The Real Old Testament (d. Curtis & Paul Hannum, 2003, USA) Hands down, the funniest movie of the festival, and a near perfect Midnight Movie. The Real Old Testament tells several stories from the Book of Genesis (Adam and Eve, Cain and Abel, the story of Abraham, the story of Lot, and the story of Jacob; they even provide handy chapter and verse so that the audience can see for themselves that they are not making any of this stuff up) in the visual and narrative style of MTV’s The Real World. It’s a near perfect facsimile of the television show’s style: complete with interviews, mock credits, bleeped out swear words, digital mosaics to obscure nudity, and a constant barrage of pop music obviously underlying every action in the film (for example, when God is walking through the Garden of Eden, while in voice-over discussing the creation of man, “God is One of Us” plays on the soundtrack; when Lot’s daughters get him drunk and then sleep with him, the filmmakers used NIN’s “Closer” to underscore the scene, hilarious stuff if your familiar with the lyrics).

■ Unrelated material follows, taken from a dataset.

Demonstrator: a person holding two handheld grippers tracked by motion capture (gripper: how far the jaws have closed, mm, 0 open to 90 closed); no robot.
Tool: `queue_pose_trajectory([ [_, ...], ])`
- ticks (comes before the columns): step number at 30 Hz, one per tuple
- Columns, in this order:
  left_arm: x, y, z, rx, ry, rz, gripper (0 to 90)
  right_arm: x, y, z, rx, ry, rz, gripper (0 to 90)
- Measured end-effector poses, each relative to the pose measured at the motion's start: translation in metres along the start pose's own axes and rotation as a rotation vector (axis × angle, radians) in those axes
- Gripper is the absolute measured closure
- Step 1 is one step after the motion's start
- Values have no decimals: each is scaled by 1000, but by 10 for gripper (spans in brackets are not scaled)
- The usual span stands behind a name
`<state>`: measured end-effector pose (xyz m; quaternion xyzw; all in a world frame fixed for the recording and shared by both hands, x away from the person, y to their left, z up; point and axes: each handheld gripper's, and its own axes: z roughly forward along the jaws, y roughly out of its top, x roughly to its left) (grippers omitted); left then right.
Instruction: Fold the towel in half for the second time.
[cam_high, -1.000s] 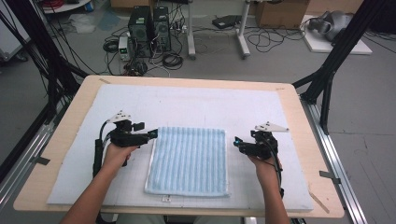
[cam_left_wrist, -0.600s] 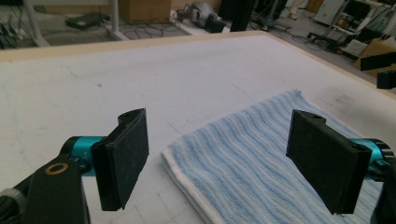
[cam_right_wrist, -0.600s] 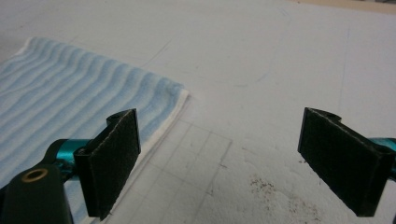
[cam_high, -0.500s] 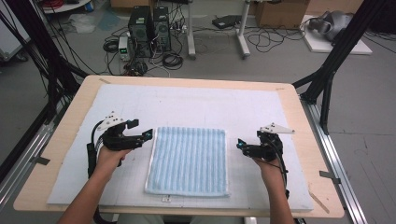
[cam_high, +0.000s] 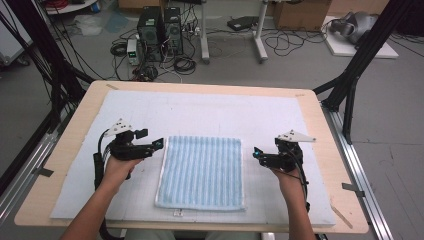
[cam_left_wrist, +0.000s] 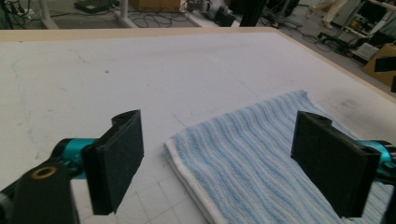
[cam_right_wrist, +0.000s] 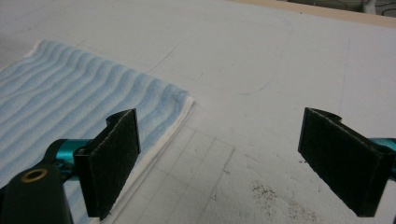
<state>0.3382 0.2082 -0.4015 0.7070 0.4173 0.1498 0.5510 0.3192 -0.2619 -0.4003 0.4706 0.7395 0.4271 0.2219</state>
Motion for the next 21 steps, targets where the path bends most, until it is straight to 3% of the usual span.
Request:
queue_pose_trajectory([
  [7,7,12,10,11,-5,-9,195,1,4,5,7,34,-1,113],
  [12,13,17,24,42,50,4,209,2,4,3,13,52,-2,113],
  [17,21,10,39,104,119,-5,249,4,2,3,20,68,-13,113],
  [21,23,4,51,128,124,-5,290,6,-1,5,21,82,-6,113],
])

The plot of the individual episodes follows the outlines of the actual biblical stories quite closely, the filmmakers realizing the perfect blend of absurdity and melodrama already inherent in the stories (with absurdity and melodrama being hallmarks of The Real World), and they assembled a very talented cast of actors to improvise everything else about the story, including Sam Lloyd as Abraham, he’s probably best known as the hospital’s chief counsel on Scrubs. The Biblical patriarchs are pretty much reduced to a bunch of whiny, self-absorbed, morons, much like the television show itself, and the movie is consistently hilarious, especially with all the sex, both incestuous and adulterous. See Cain try to bluff God about what happened to Abel, or Abraham trying to cope with circumcision, or when Isaac in an interview referring to his potential sacrifice as a “fucking test.” The film even concludes with a reunion show, where God, unable to take the criticism of the female cast members, walks out in a huff, a la Puck from The Real World. Great Stuff, and I was glad to hear from the filmmakers that, other than “scary religious people,” the devote, including members of the clergy, have reacted positively to the film, commiserating with a lot of the potentially funny stuff in the Bible.

The Real Old Testament was preceded by a funny short film called Antiquities Roadshow, a parody of Antique Roadshow. The best part was when a guy brought in Nixon’s coffin, with Nixon’s body inside, for appraisal. Other highlights was a guy who brought in his collection of beer cans, and another who brought in a priceless Ming vase, only to see it broken up the appraiser. Then the stereotypical Antiques Roadshow graphics and music appear announcing that the vase was valued at “$0” (after being valued at $800K). Fairly funny.